A border wall prototype in San Diego on Thursday. Agency officials said they would test the mockups to determine which worked best in curbing illegal immigration and drug trafficking.Credit...Jenna Schoenefeld for The New York Times

SAN DIEGO — The Department of Homeland Security unveiled several border wall prototypes here on Thursday that the agency said was the first step in carrying out President Trump’s plan to build a barrier along the nearly 2,000-mile border that the United States shares with Mexico.

Agency officials said they would test the mock-ups over the next few months to determine which worked best in curbing illegal immigration and drug trafficking.

“The prototypes are vitally important to the future of border security,” said Ronald D. Vitiello, the acting deputy commissioner of Customs and Border Protection, the parent agency of the Border Patrol. Mr. Vitiello said the walls were central to the agency’s efforts to secure the border.

As Mr. Vitiello spoke alongside the prototypes, erected near existing fencing along the border in San Diego, a few Mexican police officers stood on the other side, watching. Before he spoke, Mr. Vitiello walked over and shook their hands.

Despite the fanfare, the prototypes are still far from the “physically imposing” and “aesthetically pleasing” border wall that Mr. Trump promised during his campaign and ordered built shortly after assuming office. For now, Mr. Trump’s vision remains largely aspirational.
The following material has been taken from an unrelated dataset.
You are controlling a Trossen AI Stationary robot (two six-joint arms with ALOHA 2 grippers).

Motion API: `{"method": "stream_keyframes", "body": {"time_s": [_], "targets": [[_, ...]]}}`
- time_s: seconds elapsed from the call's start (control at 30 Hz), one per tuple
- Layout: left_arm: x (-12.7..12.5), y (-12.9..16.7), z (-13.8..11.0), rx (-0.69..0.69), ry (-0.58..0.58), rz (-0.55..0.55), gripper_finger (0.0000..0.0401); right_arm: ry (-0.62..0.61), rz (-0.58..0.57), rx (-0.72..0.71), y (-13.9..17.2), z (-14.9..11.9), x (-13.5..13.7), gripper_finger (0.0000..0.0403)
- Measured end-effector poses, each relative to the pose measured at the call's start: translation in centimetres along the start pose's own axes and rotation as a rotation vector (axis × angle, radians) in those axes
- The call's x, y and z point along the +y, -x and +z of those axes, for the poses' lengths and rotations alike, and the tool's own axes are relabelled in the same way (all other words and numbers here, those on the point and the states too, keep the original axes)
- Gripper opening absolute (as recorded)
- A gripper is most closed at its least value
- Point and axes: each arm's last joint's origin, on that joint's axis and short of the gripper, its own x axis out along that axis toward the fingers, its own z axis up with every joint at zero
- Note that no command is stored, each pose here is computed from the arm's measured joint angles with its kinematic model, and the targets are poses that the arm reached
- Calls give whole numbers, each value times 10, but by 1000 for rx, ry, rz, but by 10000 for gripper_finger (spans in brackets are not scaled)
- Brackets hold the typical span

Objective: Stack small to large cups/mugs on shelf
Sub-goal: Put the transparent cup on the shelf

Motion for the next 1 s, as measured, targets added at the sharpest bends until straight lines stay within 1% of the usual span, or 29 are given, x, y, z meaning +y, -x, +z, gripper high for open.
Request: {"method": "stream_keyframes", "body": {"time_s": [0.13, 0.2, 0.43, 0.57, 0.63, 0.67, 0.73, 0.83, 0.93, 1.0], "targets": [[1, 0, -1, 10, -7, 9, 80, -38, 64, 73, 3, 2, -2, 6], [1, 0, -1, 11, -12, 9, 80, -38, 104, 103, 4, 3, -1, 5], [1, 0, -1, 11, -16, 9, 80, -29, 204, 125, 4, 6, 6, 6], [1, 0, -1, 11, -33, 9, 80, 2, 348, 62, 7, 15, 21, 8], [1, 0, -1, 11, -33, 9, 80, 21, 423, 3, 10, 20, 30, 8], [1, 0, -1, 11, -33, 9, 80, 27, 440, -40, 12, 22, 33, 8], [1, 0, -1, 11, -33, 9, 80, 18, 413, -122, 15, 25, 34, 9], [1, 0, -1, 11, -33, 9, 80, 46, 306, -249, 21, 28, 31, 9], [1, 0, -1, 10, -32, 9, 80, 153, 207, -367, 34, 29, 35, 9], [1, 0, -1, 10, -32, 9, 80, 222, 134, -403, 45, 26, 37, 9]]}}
For one, Congress has not appropriated funds; the Homeland Security Department used money from other programs to pay for the prototypes. The House Homeland Security Committee voted to approve a bill that provides $10 billion for a border wall, but Senate Democrats have vowed to block attempts to provide funding for it.

The government would also have to seize land from private landowners, primarily in Texas, where more than 1,200 miles of the 1,900-mile border are. About 95 percent of the land in Texas is privately owned, and by some estimates, hundreds of parcels would need to be taken to construct a wall.

In 2008, when Homeland Security tried to build a border wall in the Rio Grande Valley in South Texas, more than 300 cases in which the government sought to take private land to build the wall ended up in court, records show. Dozens are still pending.

In deep-red Texas, where private property is considered sacrosanct, nearly the entire congressional delegation, including most Republicans, has voiced its opposition to such a wall.

Representative Will Hurd, Republican of Texas and one of the party’s most outspoken critics of the effort, called it the most expensive and least effective way to secure the border.

“We should be using the money we spend on border walls to invest in technologies such as sensors, camera, and other things, which are a fraction of the cost,” Mr. Hurd said.

But groups like the Center for Immigration Studies, which supports stricter limits on immigration, see the wall as a key element in the government’s efforts to secure the border and said it would most likely stem the flow of illegal drugs.

That position echoes statements by Mr. Trump, who has also said the wall would stop illegal immigrants and criminal organizations like the MS-13 gang.

But homeland security and migration experts say that a border wall is unlikely to stop either. They say the support for a wall ignores the changing dynamics of illegal immigration and the advances in technologies used by the Border Patrol and immigration officials.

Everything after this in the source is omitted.